後漢書卷六十三 朱馮虞鄭周列傳第二十三 虞延

清廉な太尉

  • 虞延、字は子大。陳留東昏の人。誕生時に瑞祥があったと伝わる長身の人物。户牖亭長として王莽の貴人・魏氏の賓客の不正を摘発し恨みを買った。姪の遺棄された赤子を養育した逸話も伝わる。
  • 細陽令として、歳時に囚人を一時帰宅させ信を得た逸話、功曹として太守富宗の奢侈を晏嬰・季文子の故事を引いて諫めた逸話(宗は後に驕奢で誅殺され、諫言を聞かなかったことを悔いた)が伝わる。
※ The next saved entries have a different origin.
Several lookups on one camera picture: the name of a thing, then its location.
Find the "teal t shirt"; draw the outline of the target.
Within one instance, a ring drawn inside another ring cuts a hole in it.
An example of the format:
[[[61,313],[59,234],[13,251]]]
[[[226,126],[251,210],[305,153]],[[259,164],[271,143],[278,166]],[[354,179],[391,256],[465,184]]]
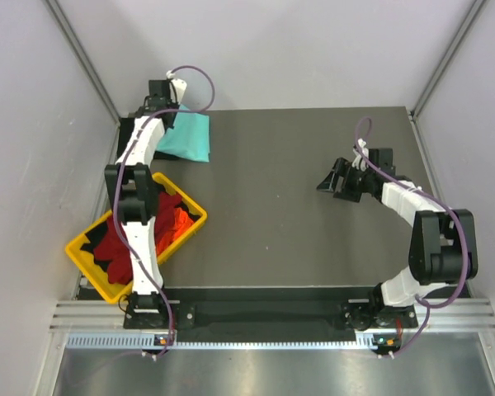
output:
[[[174,154],[181,159],[208,163],[210,161],[210,118],[181,106],[174,128],[168,129],[156,151]]]

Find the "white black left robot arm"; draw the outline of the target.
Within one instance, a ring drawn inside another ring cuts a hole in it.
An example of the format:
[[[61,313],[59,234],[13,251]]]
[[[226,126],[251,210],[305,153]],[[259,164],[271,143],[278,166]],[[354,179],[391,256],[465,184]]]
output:
[[[153,237],[158,193],[150,164],[158,143],[174,126],[186,87],[172,74],[149,81],[144,104],[134,119],[123,123],[129,128],[123,151],[104,169],[116,235],[130,251],[132,292],[138,296],[157,294],[163,286]]]

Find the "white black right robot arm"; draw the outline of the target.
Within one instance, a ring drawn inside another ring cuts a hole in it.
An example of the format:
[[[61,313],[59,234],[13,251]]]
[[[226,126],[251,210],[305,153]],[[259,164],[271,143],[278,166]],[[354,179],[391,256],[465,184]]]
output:
[[[317,190],[356,203],[369,194],[412,227],[407,266],[370,292],[370,320],[385,327],[398,317],[398,309],[477,275],[474,216],[468,210],[444,209],[410,179],[398,176],[391,148],[363,152],[355,150],[351,161],[338,158]]]

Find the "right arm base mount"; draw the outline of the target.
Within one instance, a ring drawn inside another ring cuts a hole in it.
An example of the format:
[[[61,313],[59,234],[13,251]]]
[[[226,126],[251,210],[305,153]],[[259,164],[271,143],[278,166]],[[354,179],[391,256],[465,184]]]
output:
[[[350,300],[341,305],[342,319],[347,327],[357,331],[368,329],[404,329],[418,327],[414,306],[383,307],[377,310],[368,300]]]

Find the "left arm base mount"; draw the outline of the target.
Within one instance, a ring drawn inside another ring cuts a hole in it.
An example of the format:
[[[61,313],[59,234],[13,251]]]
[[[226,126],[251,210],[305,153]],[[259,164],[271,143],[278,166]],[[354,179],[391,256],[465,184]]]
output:
[[[171,314],[164,298],[158,293],[138,297],[136,293],[123,294],[117,306],[124,314],[123,329],[126,330],[171,330],[177,328],[180,301],[168,300]]]

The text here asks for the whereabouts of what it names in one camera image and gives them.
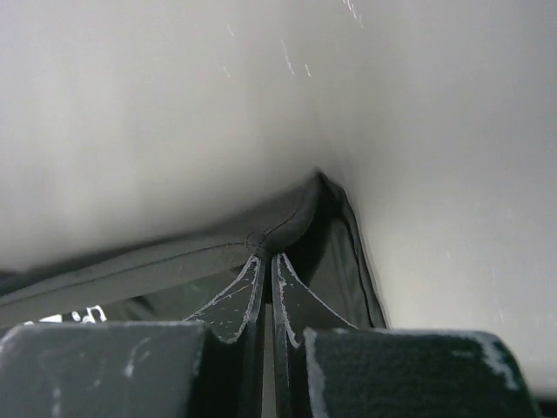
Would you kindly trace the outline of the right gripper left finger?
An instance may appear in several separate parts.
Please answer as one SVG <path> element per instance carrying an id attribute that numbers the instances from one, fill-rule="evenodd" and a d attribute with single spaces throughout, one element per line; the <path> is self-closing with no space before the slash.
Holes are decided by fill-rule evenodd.
<path id="1" fill-rule="evenodd" d="M 1 340 L 4 417 L 258 417 L 265 265 L 182 321 L 22 325 Z"/>

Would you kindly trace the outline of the black printed t shirt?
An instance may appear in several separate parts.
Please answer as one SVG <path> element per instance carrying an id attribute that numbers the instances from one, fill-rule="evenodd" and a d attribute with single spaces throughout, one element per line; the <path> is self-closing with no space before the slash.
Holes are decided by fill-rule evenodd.
<path id="1" fill-rule="evenodd" d="M 285 254 L 310 289 L 352 324 L 385 315 L 344 189 L 321 172 L 243 212 L 188 233 L 112 248 L 48 266 L 1 273 L 1 323 L 108 307 L 194 280 L 236 276 L 257 256 Z"/>

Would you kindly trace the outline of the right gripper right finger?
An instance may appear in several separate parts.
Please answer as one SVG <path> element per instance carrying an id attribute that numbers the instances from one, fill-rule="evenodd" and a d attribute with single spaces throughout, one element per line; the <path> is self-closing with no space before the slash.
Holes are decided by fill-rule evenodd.
<path id="1" fill-rule="evenodd" d="M 539 417 L 508 346 L 483 331 L 355 327 L 272 262 L 290 417 Z"/>

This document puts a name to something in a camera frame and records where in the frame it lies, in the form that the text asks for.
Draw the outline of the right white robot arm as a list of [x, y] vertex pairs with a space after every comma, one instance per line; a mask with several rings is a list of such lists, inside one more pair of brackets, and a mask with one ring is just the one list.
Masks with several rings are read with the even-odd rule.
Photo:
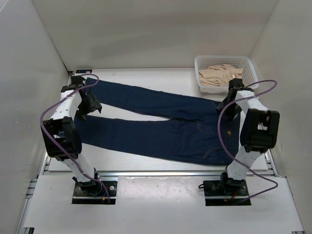
[[221, 174], [219, 182], [219, 190], [230, 195], [243, 188], [246, 173], [254, 162], [276, 145], [280, 114], [265, 107], [254, 90], [244, 86], [240, 78], [230, 80], [228, 95], [216, 110], [219, 114], [218, 131], [223, 119], [235, 120], [240, 113], [245, 114], [239, 137], [241, 147], [235, 156], [225, 150], [232, 162]]

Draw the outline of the dark blue denim trousers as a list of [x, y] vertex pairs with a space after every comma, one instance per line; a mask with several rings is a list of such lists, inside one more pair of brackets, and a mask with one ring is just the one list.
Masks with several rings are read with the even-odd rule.
[[160, 121], [87, 116], [75, 120], [85, 144], [113, 151], [201, 165], [227, 166], [239, 149], [240, 119], [223, 119], [218, 131], [217, 101], [100, 81], [92, 92], [102, 104]]

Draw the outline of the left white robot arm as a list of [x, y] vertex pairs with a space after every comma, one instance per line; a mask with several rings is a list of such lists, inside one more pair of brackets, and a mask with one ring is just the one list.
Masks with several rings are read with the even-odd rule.
[[90, 195], [100, 194], [104, 186], [96, 169], [82, 155], [82, 141], [74, 120], [85, 120], [89, 113], [101, 112], [102, 106], [87, 84], [85, 75], [72, 76], [63, 86], [60, 101], [48, 120], [40, 118], [40, 127], [49, 157], [65, 164], [73, 173], [78, 187]]
  • 光武帝の東巡狩で小黄の高祖母・昭霊后の園陵の祭祀に精通していることを示し評価され、封丘での不敬事件でも自ら罪を引き受け帝の怒りを鎮めた。司徒玊況の招聘を経て洛陽令として陰氏一族の不正を厳しく摘発、信陽侯陰就の讒言にも屈せず、帝が自ら囚徒を録した際も理を貫き「社鼠(君側の悪)」の比喩で成(陰氏の客)を糾弾、誅殺させた。
  • 南陽太守として新野の外戚子弟鄧衍の虚飾を見抜いた逸話(容姿は立派だが実行が伴わないと評価せず、後に父の喪に服さなかったことで真価が露見)も伝わる。太尉・司徒を10余年歴任するも、楚王英の謀反事件で陰氏の讒言に巻き込まれ自殺した。子孫は清貧を貫き、曾孫の虞放は楊震の冤罪を訴えた功で知られ、後に党錮の禁で誅殺された。